Work instructions:
Return, from the listing that follows, each line containing the word "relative".

※ ※ ※

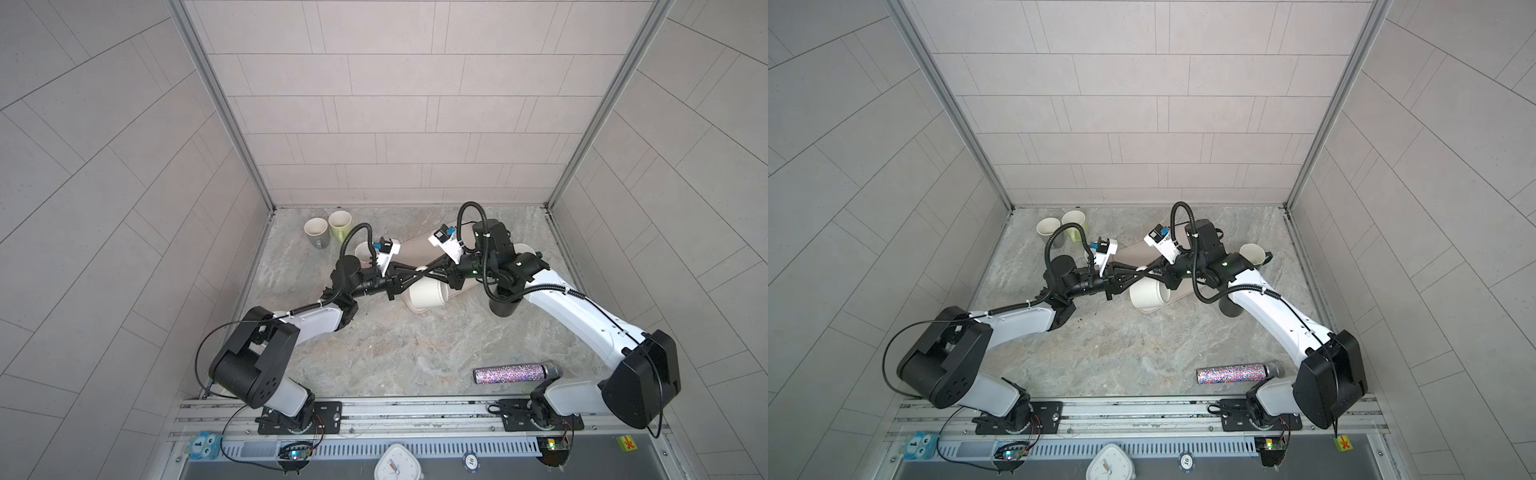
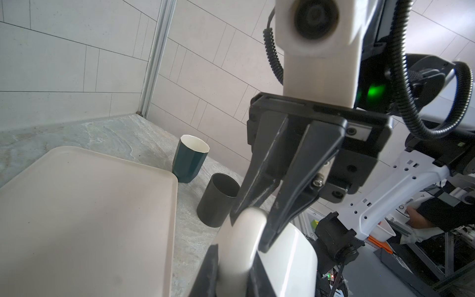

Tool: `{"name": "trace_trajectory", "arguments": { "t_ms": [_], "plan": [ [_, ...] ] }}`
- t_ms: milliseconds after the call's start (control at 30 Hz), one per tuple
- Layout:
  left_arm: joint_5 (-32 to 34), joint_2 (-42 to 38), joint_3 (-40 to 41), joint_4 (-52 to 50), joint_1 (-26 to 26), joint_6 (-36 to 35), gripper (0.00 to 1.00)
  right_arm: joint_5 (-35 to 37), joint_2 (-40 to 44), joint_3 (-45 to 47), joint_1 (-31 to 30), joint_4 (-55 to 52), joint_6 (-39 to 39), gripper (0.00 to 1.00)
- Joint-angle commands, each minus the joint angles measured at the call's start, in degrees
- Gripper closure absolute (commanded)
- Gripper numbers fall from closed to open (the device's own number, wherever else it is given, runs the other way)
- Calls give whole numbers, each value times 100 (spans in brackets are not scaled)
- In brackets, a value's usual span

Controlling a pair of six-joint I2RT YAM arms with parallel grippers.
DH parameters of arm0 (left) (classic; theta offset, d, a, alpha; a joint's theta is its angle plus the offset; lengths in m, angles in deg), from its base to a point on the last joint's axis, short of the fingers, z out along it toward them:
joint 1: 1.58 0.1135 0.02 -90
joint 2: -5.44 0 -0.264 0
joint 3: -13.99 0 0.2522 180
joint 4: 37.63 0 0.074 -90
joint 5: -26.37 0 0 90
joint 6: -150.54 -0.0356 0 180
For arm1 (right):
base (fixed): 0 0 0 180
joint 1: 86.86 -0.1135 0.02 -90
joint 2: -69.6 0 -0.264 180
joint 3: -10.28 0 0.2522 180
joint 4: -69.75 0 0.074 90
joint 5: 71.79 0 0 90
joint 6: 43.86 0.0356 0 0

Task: Turn the mug right side up
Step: Place the mug at the center of the table.

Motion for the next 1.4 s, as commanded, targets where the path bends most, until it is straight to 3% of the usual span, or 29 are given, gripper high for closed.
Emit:
{"name": "trace_trajectory", "arguments": {
  "t_ms": [0, 33, 467, 800, 1100, 1200, 1367],
  "plan": [
    [-285, -90, -205, 241, -75, -27, 96, -95, 170, -41, -2, 669, 71, 100],
    [-250, -122, -202, 207, -75, -45, 100, -90, 167, -32, -3, 683, 69, 100],
    [591, -822, 4, -674, -110, -334, 100, 292, 274, 379, -5, 930, 259, 100],
    [1354, -950, 40, -1506, -235, -621, 100, 389, 315, 999, -6, 1638, 678, 91],
    [2180, -1106, 2, -2296, -286, -835, 100, 624, 241, 1285, -4, 1980, 892, 74],
    [2271, -1168, -5, -2349, -293, -846, 100, 694, 230, 1350, -7, 2038, 910, 62],
    [2477, -1290, -28, -2565, -296, -836, 100, 815, 279, 1368, -6, 2033, 914, 59]
  ]
}}
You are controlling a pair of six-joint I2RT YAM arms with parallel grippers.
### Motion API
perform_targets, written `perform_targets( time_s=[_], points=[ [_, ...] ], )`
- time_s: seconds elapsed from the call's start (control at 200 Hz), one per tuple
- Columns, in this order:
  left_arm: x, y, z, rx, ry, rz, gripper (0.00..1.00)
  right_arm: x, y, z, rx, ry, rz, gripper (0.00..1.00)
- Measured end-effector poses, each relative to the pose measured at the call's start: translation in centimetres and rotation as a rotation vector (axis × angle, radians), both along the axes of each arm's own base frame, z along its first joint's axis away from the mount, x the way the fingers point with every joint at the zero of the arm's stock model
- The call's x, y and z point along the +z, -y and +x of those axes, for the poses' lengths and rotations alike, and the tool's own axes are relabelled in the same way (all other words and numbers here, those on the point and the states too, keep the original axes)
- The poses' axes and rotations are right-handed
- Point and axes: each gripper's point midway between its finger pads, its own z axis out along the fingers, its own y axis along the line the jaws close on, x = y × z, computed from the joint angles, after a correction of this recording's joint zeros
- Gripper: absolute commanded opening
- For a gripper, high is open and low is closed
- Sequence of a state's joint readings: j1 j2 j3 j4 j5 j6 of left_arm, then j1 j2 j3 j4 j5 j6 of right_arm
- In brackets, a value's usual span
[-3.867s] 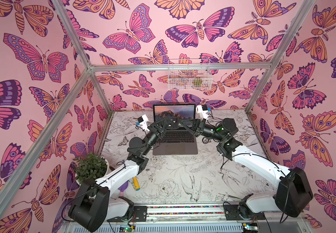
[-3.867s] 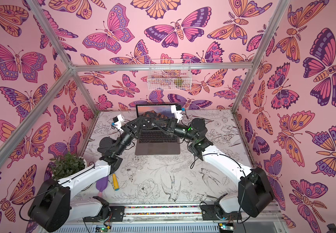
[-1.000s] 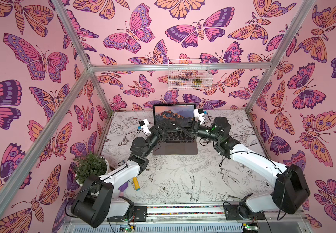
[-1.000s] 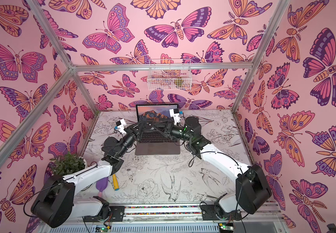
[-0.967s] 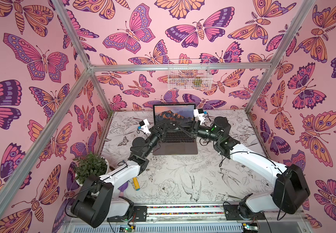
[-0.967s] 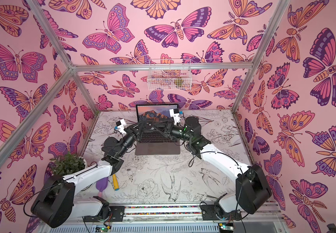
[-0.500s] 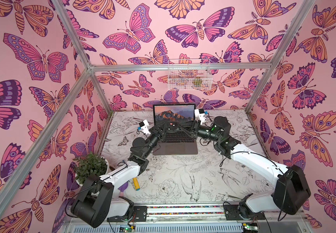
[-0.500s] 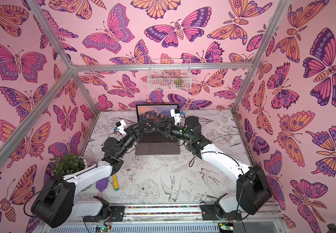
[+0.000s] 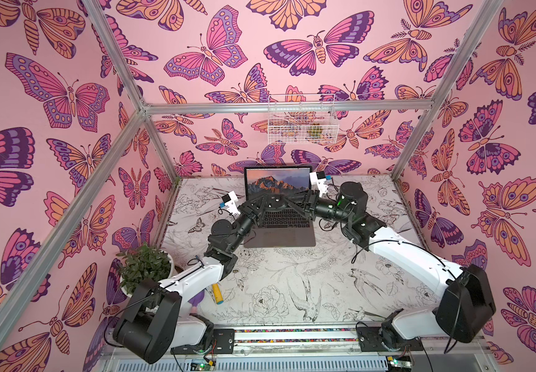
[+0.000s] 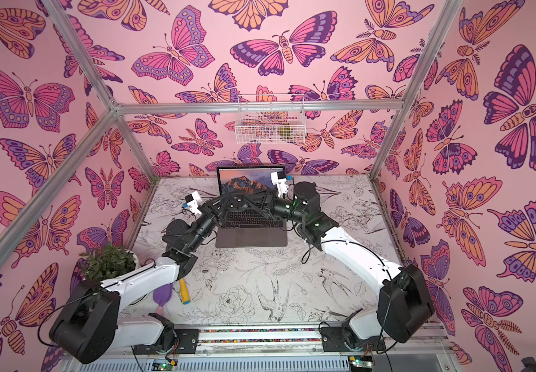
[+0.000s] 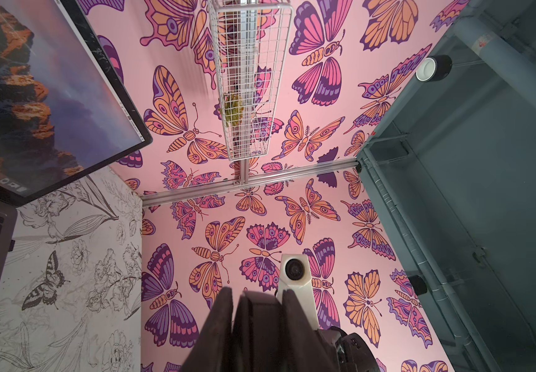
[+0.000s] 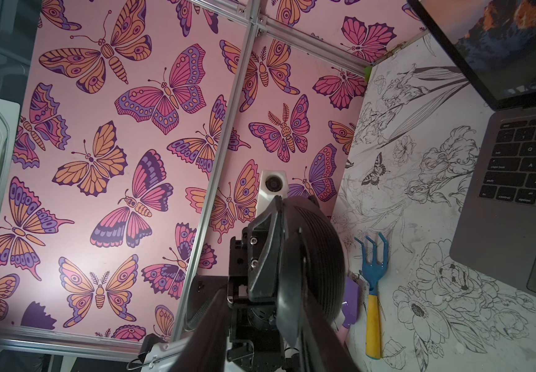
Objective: Insert the wireless mouse receiver into the laptop
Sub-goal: Close the lid on the mouse.
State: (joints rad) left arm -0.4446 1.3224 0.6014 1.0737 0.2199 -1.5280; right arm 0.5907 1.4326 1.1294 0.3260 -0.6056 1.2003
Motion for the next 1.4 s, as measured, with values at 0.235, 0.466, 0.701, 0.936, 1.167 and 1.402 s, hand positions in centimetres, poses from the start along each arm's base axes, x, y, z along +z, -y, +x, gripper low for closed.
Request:
perform_targets(
  time_s=[0.235, 0.466, 0.701, 0.936, 1.167, 1.402],
  points=[
    [0.0, 0.0, -0.1, -0.001, 0.002, -0.001, 0.00, 0.3, 0.0, 0.0, 0.003, -0.001, -0.032, 0.44],
    [-0.2, 0.0, -0.1, -0.001, -0.003, 0.001, 0.00, 0.3, 0.0, -0.1, 0.006, -0.001, -0.057, 0.47],
    [-0.1, 0.0, -0.1, -0.002, 0.001, -0.003, 0.00, 0.4, 0.0, 0.0, 0.008, 0.007, -0.073, 0.48],
    [-0.1, 0.0, -0.1, -0.002, 0.002, -0.005, 0.00, 0.6, -0.1, 0.1, 0.008, 0.015, -0.081, 0.49],
    [0.2, -0.1, -0.2, -0.002, 0.014, -0.010, 0.00, 1.0, -0.1, 0.2, 0.007, 0.032, -0.093, 0.51],
    [0.0, 0.0, -0.1, -0.004, 0.008, -0.016, 0.00, 1.1, -0.3, 0.8, 0.000, 0.040, -0.105, 0.51]
  ],
)
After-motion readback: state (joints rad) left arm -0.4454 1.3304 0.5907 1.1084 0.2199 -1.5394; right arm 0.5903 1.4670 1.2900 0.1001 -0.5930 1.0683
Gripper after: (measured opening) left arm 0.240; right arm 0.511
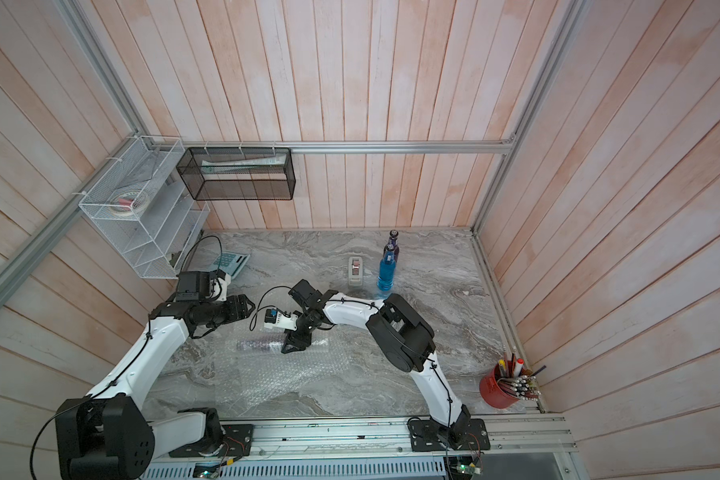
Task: Wrap wine bottles in bubble wrap
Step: Wrap the wine bottle in bubble wrap.
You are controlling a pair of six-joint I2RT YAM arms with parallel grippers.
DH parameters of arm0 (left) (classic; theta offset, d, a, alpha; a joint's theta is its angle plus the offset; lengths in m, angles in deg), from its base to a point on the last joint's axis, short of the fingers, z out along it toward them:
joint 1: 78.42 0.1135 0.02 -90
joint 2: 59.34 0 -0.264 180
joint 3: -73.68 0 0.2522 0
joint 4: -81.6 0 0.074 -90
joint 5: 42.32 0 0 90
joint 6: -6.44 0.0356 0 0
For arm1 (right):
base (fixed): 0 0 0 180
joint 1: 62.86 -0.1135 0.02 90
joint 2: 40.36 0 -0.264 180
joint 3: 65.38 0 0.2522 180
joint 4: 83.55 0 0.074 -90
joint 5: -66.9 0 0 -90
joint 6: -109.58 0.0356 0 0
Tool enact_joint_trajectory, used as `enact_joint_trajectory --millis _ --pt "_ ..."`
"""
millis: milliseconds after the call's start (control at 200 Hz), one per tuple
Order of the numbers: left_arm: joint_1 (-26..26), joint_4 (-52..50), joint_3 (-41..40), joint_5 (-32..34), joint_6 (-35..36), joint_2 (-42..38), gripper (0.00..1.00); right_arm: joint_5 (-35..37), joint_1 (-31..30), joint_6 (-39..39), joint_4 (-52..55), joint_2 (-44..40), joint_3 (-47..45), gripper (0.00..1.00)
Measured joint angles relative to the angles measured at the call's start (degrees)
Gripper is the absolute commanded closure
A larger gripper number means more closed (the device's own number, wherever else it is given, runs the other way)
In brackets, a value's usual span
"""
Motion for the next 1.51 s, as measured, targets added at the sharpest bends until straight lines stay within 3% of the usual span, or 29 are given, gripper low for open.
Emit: enact_joint_trajectory --millis 350,520,695,865,1110,1505 --pt "-0.8 -0.1 0.4 -11.6 21.0 -0.1 0.20 -3.1 4.2 -5.4 9.8 -3.2 -3.0 0.63" --pt "-2.8 -4.3 0.5 -16.4 33.3 -0.7 0.18 -5.3 5.9 -5.6 9.4 -6.2 -8.7 0.63" --pt "-4.5 -10.5 -2.4 -19.8 46.7 -6.4 0.17 -10.3 7.6 -5.5 5.5 -6.4 -12.4 0.63" --pt "-9.8 -14.6 -7.5 -20.1 56.3 -8.8 0.13 -13.9 8.7 -5.2 3.2 -6.4 -14.5 0.61" --pt "-20.3 -8.6 -15.3 -16.1 63.8 -8.2 0.11 -16.2 9.2 -4.9 3.3 -5.9 -14.6 0.60" --pt "-24.8 11.5 -20.4 -11.1 67.1 -4.1 0.13 -17.6 10.2 -3.2 5.3 -4.4 -13.3 0.59"
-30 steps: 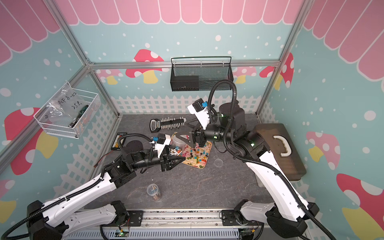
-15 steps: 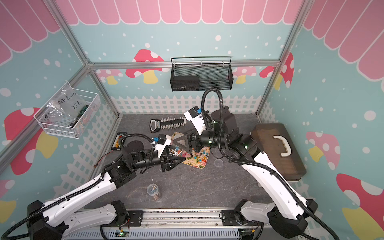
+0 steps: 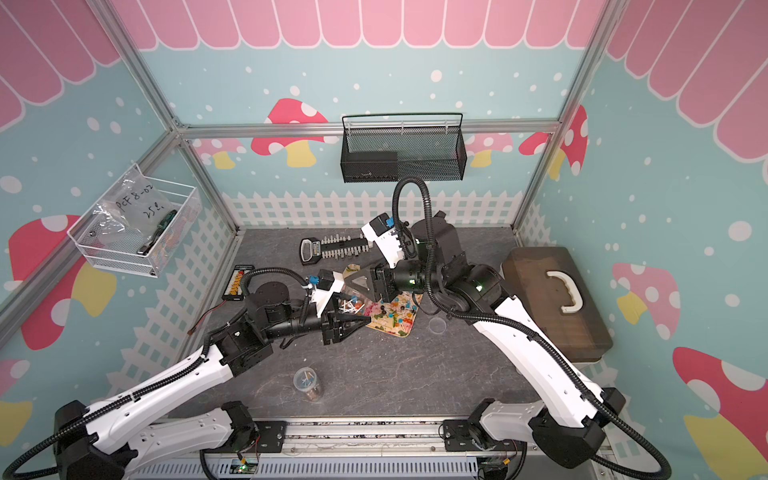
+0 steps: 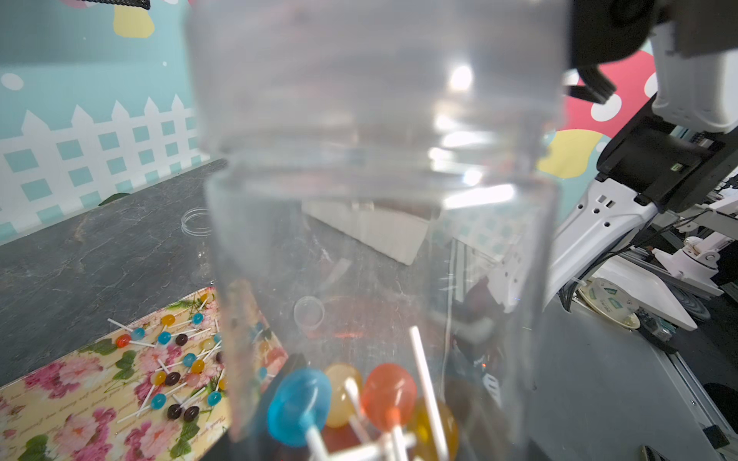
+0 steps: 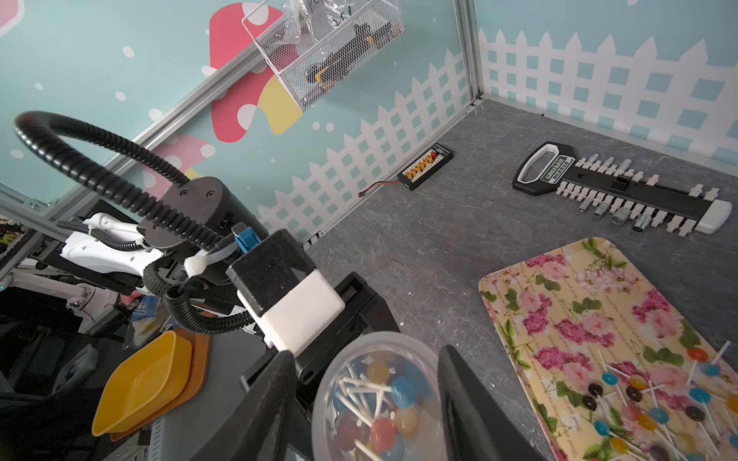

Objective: Pour the candies out of the jar
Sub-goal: Unscrew the lid from the jar.

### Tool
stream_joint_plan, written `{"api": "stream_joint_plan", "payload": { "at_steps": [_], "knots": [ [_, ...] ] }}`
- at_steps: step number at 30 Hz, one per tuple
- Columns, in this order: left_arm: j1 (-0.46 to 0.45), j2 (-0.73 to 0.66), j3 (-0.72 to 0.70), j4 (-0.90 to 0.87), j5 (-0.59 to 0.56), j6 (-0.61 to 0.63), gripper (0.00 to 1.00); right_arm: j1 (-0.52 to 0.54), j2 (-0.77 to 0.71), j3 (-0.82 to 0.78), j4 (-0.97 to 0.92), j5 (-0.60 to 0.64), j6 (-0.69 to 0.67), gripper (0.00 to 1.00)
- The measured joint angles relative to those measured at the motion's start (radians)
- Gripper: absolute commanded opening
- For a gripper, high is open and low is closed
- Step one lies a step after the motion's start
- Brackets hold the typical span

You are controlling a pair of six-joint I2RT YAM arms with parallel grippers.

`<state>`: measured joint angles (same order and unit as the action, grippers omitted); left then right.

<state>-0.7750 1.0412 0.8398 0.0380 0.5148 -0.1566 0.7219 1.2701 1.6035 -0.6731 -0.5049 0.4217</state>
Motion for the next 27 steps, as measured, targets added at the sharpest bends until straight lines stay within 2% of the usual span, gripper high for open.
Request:
{"api": "stream_joint_plan", "payload": {
  "at_steps": [5, 12, 20, 23, 27],
  "knots": [
    [0.000, 0.000, -0.001, 0.000, 0.000, 0.002, 0.48, 0.000, 0.000, 0.000, -0.002, 0.011, -0.002, 0.67],
    [0.000, 0.000, -0.001, 0.003, 0.000, 0.004, 0.48, 0.000, 0.000, 0.000, -0.028, 0.031, -0.002, 0.69],
    [0.000, 0.000, -0.001, 0.003, -0.002, 0.004, 0.48, 0.000, 0.000, 0.000, -0.032, 0.030, -0.010, 0.45],
    [0.000, -0.001, -0.002, 0.003, -0.004, 0.004, 0.48, 0.000, 0.000, 0.000, -0.027, 0.025, -0.022, 0.41],
    [0.001, -0.006, -0.002, 0.004, -0.003, 0.004, 0.48, 0.000, 0.000, 0.001, -0.021, 0.010, -0.075, 0.42]
  ]
}}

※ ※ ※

Output for this task:
- Measured end-effector poses, each relative to the pose measured at the call's start: translation in centimetres and rotation as a rotation vector (axis × angle, radians), both along the axes of each arm's own base frame, z along its first joint's axis away from the mount, x the way the fingers point with every joint at the zero of the arm's stock model
Measured joint angles relative to the angles measured at the call's start (degrees)
- The measured joint angles relative to those measured at the motion's start (radians)

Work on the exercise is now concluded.